__Required action__:
Copy the data below exactly, but not the pictures it contains.
──────── Data below
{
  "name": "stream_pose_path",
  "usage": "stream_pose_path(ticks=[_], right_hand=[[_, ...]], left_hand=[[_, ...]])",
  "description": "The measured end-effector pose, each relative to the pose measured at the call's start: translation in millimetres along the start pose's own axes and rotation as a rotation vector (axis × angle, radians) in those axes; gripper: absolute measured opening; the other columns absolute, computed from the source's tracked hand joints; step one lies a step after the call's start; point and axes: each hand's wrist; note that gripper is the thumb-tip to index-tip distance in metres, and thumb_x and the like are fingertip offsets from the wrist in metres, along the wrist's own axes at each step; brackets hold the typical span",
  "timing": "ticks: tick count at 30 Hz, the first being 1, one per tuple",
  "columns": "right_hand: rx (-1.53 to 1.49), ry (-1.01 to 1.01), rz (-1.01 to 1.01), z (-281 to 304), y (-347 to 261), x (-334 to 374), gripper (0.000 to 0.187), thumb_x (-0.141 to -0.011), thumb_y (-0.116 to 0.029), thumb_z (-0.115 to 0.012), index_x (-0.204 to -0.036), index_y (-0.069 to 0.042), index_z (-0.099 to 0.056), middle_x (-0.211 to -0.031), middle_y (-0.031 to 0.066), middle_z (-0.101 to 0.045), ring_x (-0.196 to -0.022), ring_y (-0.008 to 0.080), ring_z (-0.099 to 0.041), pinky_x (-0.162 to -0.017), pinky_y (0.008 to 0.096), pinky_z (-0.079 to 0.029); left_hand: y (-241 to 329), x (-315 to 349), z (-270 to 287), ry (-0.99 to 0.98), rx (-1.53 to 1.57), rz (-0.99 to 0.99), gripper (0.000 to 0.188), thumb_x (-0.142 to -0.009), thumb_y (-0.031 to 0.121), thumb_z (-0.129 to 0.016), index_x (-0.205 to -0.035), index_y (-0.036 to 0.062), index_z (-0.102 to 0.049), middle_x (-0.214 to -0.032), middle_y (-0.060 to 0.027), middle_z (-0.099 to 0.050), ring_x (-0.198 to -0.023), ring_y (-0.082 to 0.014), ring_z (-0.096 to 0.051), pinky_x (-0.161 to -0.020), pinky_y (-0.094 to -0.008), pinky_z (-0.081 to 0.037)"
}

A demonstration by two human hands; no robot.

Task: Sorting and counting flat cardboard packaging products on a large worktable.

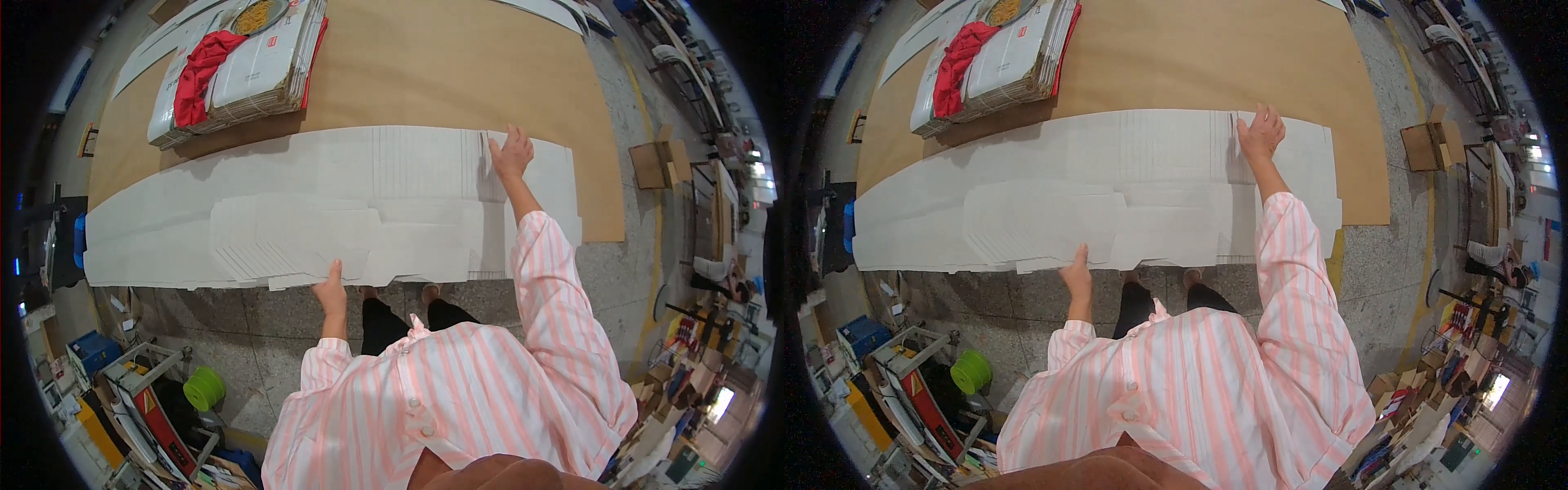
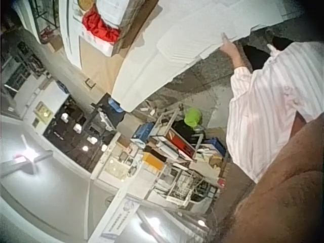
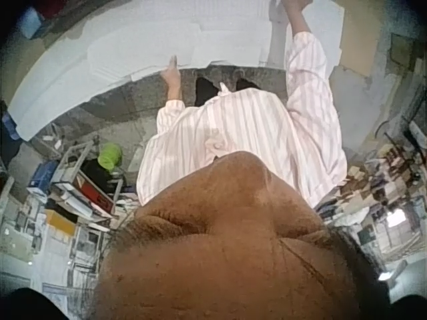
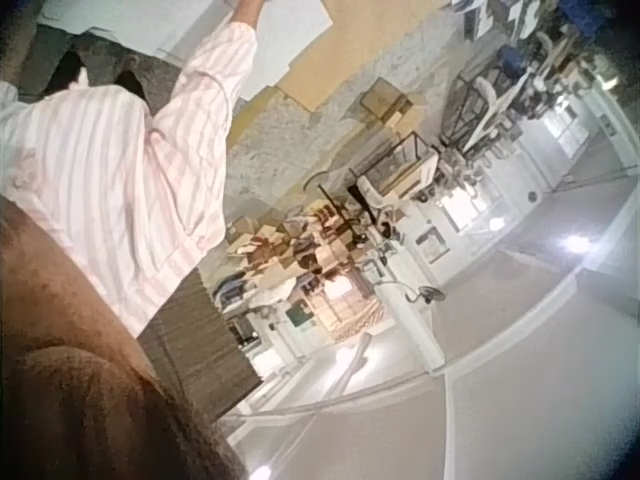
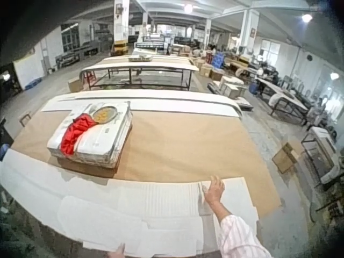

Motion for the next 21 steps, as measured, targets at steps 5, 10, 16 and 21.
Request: stream_pose_path(ticks=[5,10,16,21], right_hand=[[0.043,-0.194,-0.049,-25.2,-7.4,-20.9,0.041,-0.073,-0.029,-0.058,-0.112,-0.016,-0.055,-0.123,0.0092,-0.044,-0.118,0.027,-0.035,-0.099,0.0461,-0.021],[0.108,-0.226,0.051,-26.5,-11.2,-31.2,0.03,-0.075,-0.027,-0.055,-0.103,-0.018,-0.062,-0.118,0.0052,-0.049,-0.115,0.0253,-0.038,-0.095,0.0451,-0.027],[-0.077,0.11,0.037,-18.7,-3.8,-35.3,0.029,-0.074,-0.025,-0.054,-0.101,-0.02,-0.063,-0.113,0.0057,-0.053,-0.111,0.0263,-0.042,-0.093,0.0442,-0.031],[0.126,-0.169,0.107,-34.9,15.7,-42.2,0.027,-0.075,-0.032,-0.056,-0.099,-0.021,-0.064,-0.112,0.0071,-0.055,-0.105,0.0277,-0.049,-0.088,0.0426,-0.039]], left_hand=[[-11.7,-4.2,6.7,-0.017,-0.07,0.002,0.034,-0.076,0.007,-0.066,-0.103,-0.0089,-0.054,-0.104,-0.011,-0.058,-0.093,-0.0185,-0.053,-0.085,-0.0302,-0.04],[-1.3,0.3,2.2,-0.002,-0.137,0.058,0.031,-0.076,0.011,-0.066,-0.099,-0.009,-0.057,-0.1,-0.0099,-0.06,-0.089,-0.0178,-0.054,-0.083,-0.0298,-0.041],[8.2,1.0,3.2,-0.037,-0.052,0.025,0.034,-0.075,0.004,-0.065,-0.104,-0.0086,-0.052,-0.106,-0.0112,-0.057,-0.094,-0.0192,-0.053,-0.086,-0.0308,-0.039],[2.4,-0.2,-1.3,-0.054,-0.085,0.066,0.031,-0.076,0.003,-0.063,-0.103,-0.0087,-0.053,-0.104,-0.0106,-0.057,-0.093,-0.0186,-0.053,-0.086,-0.0309,-0.039]])
Point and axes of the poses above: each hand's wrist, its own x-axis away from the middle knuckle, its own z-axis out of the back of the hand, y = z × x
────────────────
__Result__:
{
  "name": "stream_pose_path",
  "usage": "stream_pose_path(ticks=[_], right_hand=[[_, ...]], left_hand=[[_, ...]])",
  "description": "The measured end-effector pose, each relative to the pose measured at the call's start: translation in millimetres along the start pose's own axes and rotation as a rotation vector (axis × angle, radians) in those axes; gripper: absolute measured opening; the other columns absolute, computed from the source's tracked hand joints; step one lies a step after the call's start; point and axes: each hand's wrist; note that gripper is the thumb-tip to index-tip distance in metres, and thumb_x and the like are fingertip offsets from the wrist in metres, along the wrist's own axes at each step; brackets hold the typical span",
  "timing": "ticks: tick count at 30 Hz, the first being 1, one per tuple",
  "columns": "right_hand: rx (-1.53 to 1.49), ry (-1.01 to 1.01), rz (-1.01 to 1.01), z (-281 to 304), y (-347 to 261), x (-334 to 374), gripper (0.000 to 0.187), thumb_x (-0.141 to -0.011), thumb_y (-0.116 to 0.029), thumb_z (-0.115 to 0.012), index_x (-0.204 to -0.036), index_y (-0.069 to 0.042), index_z (-0.099 to 0.056), middle_x (-0.211 to -0.031), middle_y (-0.031 to 0.066), middle_z (-0.101 to 0.045), ring_x (-0.196 to -0.022), ring_y (-0.008 to 0.080), ring_z (-0.099 to 0.041), pinky_x (-0.162 to -0.017), pinky_y (0.008 to 0.096), pinky_z (-0.079 to 0.029); left_hand: y (-241 to 329), x (-315 to 349), z (-270 to 287), ry (-0.99 to 0.98), rx (-1.53 to 1.57), rz (-0.99 to 0.99), gripper (0.000 to 0.188), thumb_x (-0.142 to -0.009), thumb_y (-0.031 to 0.121), thumb_z (-0.129 to 0.016), index_x (-0.205 to -0.035), index_y (-0.036 to 0.062), index_z (-0.102 to 0.049), middle_x (-0.214 to -0.032), middle_y (-0.060 to 0.027), middle_z (-0.099 to 0.050), ring_x (-0.198 to -0.023), ring_y (-0.082 to 0.014), ring_z (-0.096 to 0.051), pinky_x (-0.161 to -0.020), pinky_y (-0.094 to -0.008), pinky_z (-0.081 to 0.037)"
}

A demonstration by two human hands; no robot.

Task: Sorting and counting flat cardboard packaging products on a large worktable.


Motion for the next 21 steps, as measured, targets at steps 5, 10, 16 and 21.
Request: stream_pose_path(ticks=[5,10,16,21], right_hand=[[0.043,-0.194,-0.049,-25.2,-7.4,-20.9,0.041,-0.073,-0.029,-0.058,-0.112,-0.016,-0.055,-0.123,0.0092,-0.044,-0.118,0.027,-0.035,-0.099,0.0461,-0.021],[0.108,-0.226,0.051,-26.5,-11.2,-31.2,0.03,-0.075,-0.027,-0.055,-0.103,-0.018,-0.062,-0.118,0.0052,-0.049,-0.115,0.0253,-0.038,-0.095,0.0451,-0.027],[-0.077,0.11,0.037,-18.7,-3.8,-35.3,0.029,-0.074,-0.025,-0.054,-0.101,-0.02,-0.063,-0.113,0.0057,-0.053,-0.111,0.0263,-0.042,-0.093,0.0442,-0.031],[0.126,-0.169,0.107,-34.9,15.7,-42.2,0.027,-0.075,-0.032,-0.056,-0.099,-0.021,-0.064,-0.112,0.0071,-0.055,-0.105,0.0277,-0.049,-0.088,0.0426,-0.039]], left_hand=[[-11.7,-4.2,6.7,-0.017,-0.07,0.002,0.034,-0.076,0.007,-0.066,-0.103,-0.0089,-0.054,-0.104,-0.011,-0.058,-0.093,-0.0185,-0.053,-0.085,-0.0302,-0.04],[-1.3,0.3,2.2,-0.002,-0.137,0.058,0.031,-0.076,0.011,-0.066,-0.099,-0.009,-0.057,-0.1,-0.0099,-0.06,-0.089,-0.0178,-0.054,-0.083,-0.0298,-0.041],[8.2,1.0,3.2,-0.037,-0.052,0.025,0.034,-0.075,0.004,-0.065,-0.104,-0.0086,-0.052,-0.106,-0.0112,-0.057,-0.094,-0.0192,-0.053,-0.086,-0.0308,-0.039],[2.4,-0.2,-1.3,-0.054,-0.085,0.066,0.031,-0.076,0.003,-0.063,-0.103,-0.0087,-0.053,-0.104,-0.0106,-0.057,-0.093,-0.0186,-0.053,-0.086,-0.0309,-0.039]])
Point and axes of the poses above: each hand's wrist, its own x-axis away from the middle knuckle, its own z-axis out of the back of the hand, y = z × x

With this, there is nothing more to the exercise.